President Donald Trump has apparently rejected a decision-making memo that was expected to deliver a long-awaited, yet controversial, compromise: Approval for higher ethanol blends, E15, throughout the summer months, while also giving the oil industry the ability to use exported biofuels to generate compliance credits – Renewable Identification Numbers, or RINs.
On Tuesday evening, Sens. Chuck Grassley and Joni Ernst both posted on their respective Twitter accounts that Trump had rejected what they saw as a troubling deal for the biofuel sector. Ernst said Trump assured her he "won't sign a deal that's bad for farmers." Grassley said Trump "helped farmers by rejecting (a) bad ethanol deal."
But throughout the day, both of Iowa’s senators were speculating about the worst possible outcome and blaming EPA Administrator Scott Pruitt for most of their angst. Based on their last meeting at the White House with Sen. Ted Cruz, Pruitt and others, they were assured that the president wanted to approve E15 year-round, but there was also a hint that the oil industry would win some concessions.

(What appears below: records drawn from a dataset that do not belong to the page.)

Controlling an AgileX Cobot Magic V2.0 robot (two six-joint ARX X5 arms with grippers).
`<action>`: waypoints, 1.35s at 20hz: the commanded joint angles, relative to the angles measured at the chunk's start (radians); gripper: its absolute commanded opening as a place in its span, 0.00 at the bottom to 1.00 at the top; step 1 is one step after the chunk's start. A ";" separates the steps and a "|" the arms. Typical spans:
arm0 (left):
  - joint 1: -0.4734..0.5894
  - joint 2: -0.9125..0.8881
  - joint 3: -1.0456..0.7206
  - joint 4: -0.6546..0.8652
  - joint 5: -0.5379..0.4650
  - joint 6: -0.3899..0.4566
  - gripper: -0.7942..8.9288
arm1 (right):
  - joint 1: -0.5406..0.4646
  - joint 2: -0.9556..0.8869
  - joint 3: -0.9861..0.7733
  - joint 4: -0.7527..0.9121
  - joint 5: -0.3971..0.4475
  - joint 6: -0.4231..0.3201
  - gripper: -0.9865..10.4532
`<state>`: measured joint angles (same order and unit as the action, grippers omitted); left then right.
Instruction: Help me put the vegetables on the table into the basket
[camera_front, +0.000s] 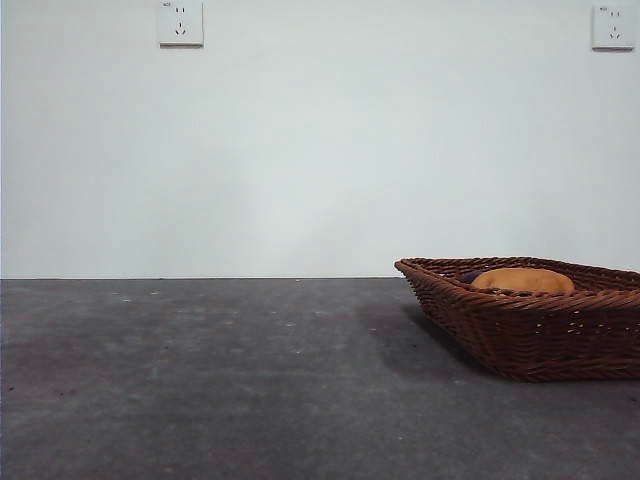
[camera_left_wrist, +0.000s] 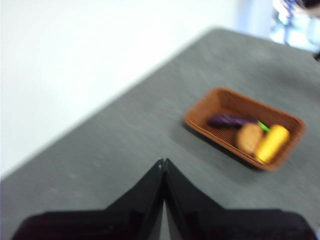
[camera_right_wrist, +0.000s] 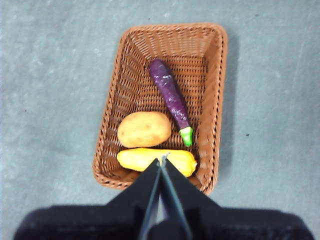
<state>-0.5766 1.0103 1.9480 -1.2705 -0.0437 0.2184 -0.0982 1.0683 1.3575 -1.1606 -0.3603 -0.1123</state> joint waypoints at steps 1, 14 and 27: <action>0.063 -0.087 -0.002 0.026 -0.051 0.066 0.08 | 0.000 0.002 -0.002 0.009 0.015 0.003 0.09; 0.597 -0.668 -0.997 0.891 0.028 0.109 0.08 | 0.000 0.002 -0.002 0.010 0.021 0.003 0.09; 0.655 -0.997 -1.820 1.167 0.017 -0.109 0.08 | 0.000 0.002 -0.002 0.010 0.021 0.003 0.09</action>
<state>0.0757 0.0170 0.1326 -0.1143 -0.0238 0.1349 -0.0982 1.0687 1.3575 -1.1553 -0.3401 -0.1123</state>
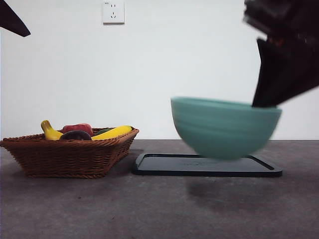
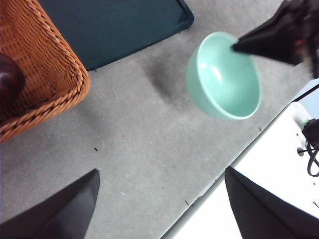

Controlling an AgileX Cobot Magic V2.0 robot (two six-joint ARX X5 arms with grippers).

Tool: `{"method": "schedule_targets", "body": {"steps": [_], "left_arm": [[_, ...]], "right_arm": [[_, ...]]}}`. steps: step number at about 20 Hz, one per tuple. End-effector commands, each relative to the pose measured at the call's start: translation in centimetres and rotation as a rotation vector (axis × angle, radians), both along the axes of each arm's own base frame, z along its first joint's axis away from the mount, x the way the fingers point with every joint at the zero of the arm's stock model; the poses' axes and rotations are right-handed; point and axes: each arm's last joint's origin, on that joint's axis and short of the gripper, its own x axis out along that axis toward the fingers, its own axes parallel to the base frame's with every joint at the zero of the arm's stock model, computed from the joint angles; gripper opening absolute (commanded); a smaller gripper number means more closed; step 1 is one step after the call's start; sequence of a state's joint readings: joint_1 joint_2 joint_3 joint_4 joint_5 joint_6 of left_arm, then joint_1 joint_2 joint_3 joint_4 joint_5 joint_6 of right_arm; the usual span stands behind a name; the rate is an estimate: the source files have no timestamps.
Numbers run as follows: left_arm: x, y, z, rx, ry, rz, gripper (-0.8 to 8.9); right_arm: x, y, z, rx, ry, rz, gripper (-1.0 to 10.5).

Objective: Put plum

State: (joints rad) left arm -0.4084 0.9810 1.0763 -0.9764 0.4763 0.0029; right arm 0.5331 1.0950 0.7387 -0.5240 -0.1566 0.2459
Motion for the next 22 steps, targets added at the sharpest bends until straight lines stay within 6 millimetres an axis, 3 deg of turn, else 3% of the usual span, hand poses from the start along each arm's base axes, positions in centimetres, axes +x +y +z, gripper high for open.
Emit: {"method": "schedule_targets", "body": {"steps": [1, 10, 17, 22], "left_arm": [[0.2, -0.2, 0.5, -0.006, -0.023, -0.016, 4.04], [0.1, -0.2, 0.4, -0.004, -0.019, -0.016, 4.04], [0.1, -0.2, 0.4, -0.004, -0.020, -0.016, 4.04], [0.1, -0.2, 0.4, -0.004, -0.019, -0.016, 4.04]], "right_arm": [[0.4, 0.6, -1.0, -0.001, 0.034, -0.008, 0.1], [1.4, 2.9, -4.2, -0.083, 0.090, 0.016, 0.1], [1.2, 3.4, -4.2, -0.082, 0.083, 0.034, 0.1], [1.2, 3.4, -4.0, -0.082, 0.072, 0.005, 2.3]]}}
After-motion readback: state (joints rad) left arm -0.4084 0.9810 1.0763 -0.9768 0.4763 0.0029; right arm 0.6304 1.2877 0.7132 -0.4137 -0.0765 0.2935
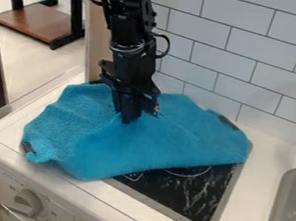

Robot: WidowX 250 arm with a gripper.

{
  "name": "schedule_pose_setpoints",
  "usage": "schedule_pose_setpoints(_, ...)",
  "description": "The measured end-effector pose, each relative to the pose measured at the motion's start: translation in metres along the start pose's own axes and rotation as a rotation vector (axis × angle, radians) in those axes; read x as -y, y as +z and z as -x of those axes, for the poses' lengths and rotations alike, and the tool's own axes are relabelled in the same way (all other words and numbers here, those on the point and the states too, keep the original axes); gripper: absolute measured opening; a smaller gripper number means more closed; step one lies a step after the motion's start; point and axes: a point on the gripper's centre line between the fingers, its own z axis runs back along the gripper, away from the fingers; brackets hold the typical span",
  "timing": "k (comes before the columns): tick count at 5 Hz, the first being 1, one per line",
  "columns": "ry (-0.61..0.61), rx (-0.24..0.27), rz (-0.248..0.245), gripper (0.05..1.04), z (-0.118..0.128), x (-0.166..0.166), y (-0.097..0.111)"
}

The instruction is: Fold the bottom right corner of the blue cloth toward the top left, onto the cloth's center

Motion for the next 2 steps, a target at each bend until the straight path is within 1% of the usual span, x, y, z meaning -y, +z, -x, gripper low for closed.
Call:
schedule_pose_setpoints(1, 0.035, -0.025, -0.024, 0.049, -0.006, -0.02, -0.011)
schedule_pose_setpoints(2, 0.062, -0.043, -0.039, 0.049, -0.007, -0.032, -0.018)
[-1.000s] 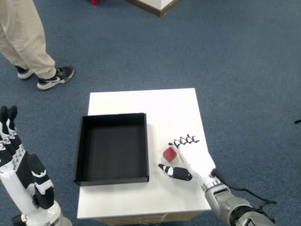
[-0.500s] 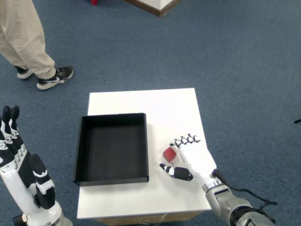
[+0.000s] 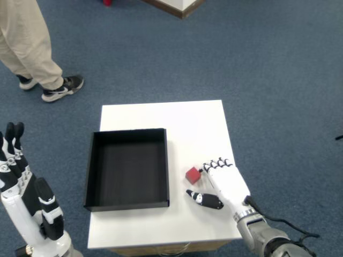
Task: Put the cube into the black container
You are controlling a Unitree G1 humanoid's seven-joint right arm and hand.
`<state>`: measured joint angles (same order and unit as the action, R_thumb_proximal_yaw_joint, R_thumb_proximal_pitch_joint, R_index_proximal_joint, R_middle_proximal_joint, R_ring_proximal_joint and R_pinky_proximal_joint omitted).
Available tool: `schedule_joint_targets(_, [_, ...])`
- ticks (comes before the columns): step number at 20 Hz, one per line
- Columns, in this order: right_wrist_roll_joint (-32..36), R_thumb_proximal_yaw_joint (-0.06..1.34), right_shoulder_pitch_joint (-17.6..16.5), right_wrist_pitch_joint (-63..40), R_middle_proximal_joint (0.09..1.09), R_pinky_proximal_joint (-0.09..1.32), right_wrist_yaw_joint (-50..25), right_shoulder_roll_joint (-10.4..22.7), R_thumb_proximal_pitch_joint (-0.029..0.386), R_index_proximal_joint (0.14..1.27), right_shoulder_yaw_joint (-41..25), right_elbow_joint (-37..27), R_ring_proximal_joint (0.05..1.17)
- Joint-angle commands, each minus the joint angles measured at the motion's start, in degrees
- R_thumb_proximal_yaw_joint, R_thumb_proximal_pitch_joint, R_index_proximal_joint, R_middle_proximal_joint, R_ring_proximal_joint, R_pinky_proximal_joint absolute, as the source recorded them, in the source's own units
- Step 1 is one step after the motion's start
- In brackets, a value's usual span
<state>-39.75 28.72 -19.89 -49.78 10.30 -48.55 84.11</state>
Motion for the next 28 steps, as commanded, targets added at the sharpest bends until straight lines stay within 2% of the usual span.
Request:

Staff members have been working for weeks to clarify a path forward.
Asked about his most recent White House meeting on this issue, Grassley said there was an expectation “that we’d have E15 twelve months out of the year and we would not have RINs caps. But as we left the meeting, there was this unknown that involves export RINs. It involves something to do with the misuse of the hardship waiver. And whether or not waivers – ethanol that was waived would be reallocated somewhere else.”
Speaking to reporters at separate events on Tuesday, Grassley and Ernst both offered sharp criticism of Pruitt’s ethical and job performance, saying he is breaking Trump’s campaign promises and making farmers nervous with his actions on the nation’s biofuel mandate.
“I am hopeful that the president will just recognize that Mr. Pruitt is breaking our president’s promises to farmers,” Ernst said Tuesday at the Platts Energy Podium in Washington. “At some point he will say, ‘It’s time for you to go.’ But that’s up to the president to make that call.”
Ernst added that she thinks Pruitt “is about as swampy as you get here in Washington, D.C., and if the president wants to drain the swamp, he needs to take a look at his own Cabinet.”
Earlier in the morning, Grassley told reporters, that if expectations were to come true, he thought Pruitt “has betrayed the president.”
“This is a case where the president is being ill-served by political appointees that aren’t carrying out his agenda,” Grassley added. He said the oil industry is “having a big victory through collusion between senators from oil states and from the bureaucracy that is probably anti-ethanol and, particularly, new people within that EPA bureaucracy that’s anti-ethanol and pro-big oil.”
Aside from Pruitt’s oversight of the RFS, Ernst also pointed to his “other transgressions” – a list which on Tuesday grew to include an effort to make his wife a Chic-fil-A franchisee – as evidence he “misuses, basically, his office.”
The political clout of Iowa’s two senators is evident in this case for a number of reasons. Not only is Iowa the top state in renewable fuel production and an anchor of the nation’s Corn Belt, but its first-in-the-nation presidential caucus gives the state an outsized influence in picking the next president. As such, President Trump has good reason to want to keep Ernst, Grassley and other Iowans happy going into his 2020 reelection bid. But Ernst says that is becoming more and more difficult so long as a major Trump 2016 campaign commitment remains in flux.
“Right now, support is wavering in Iowa,” she said. “People are really worried.”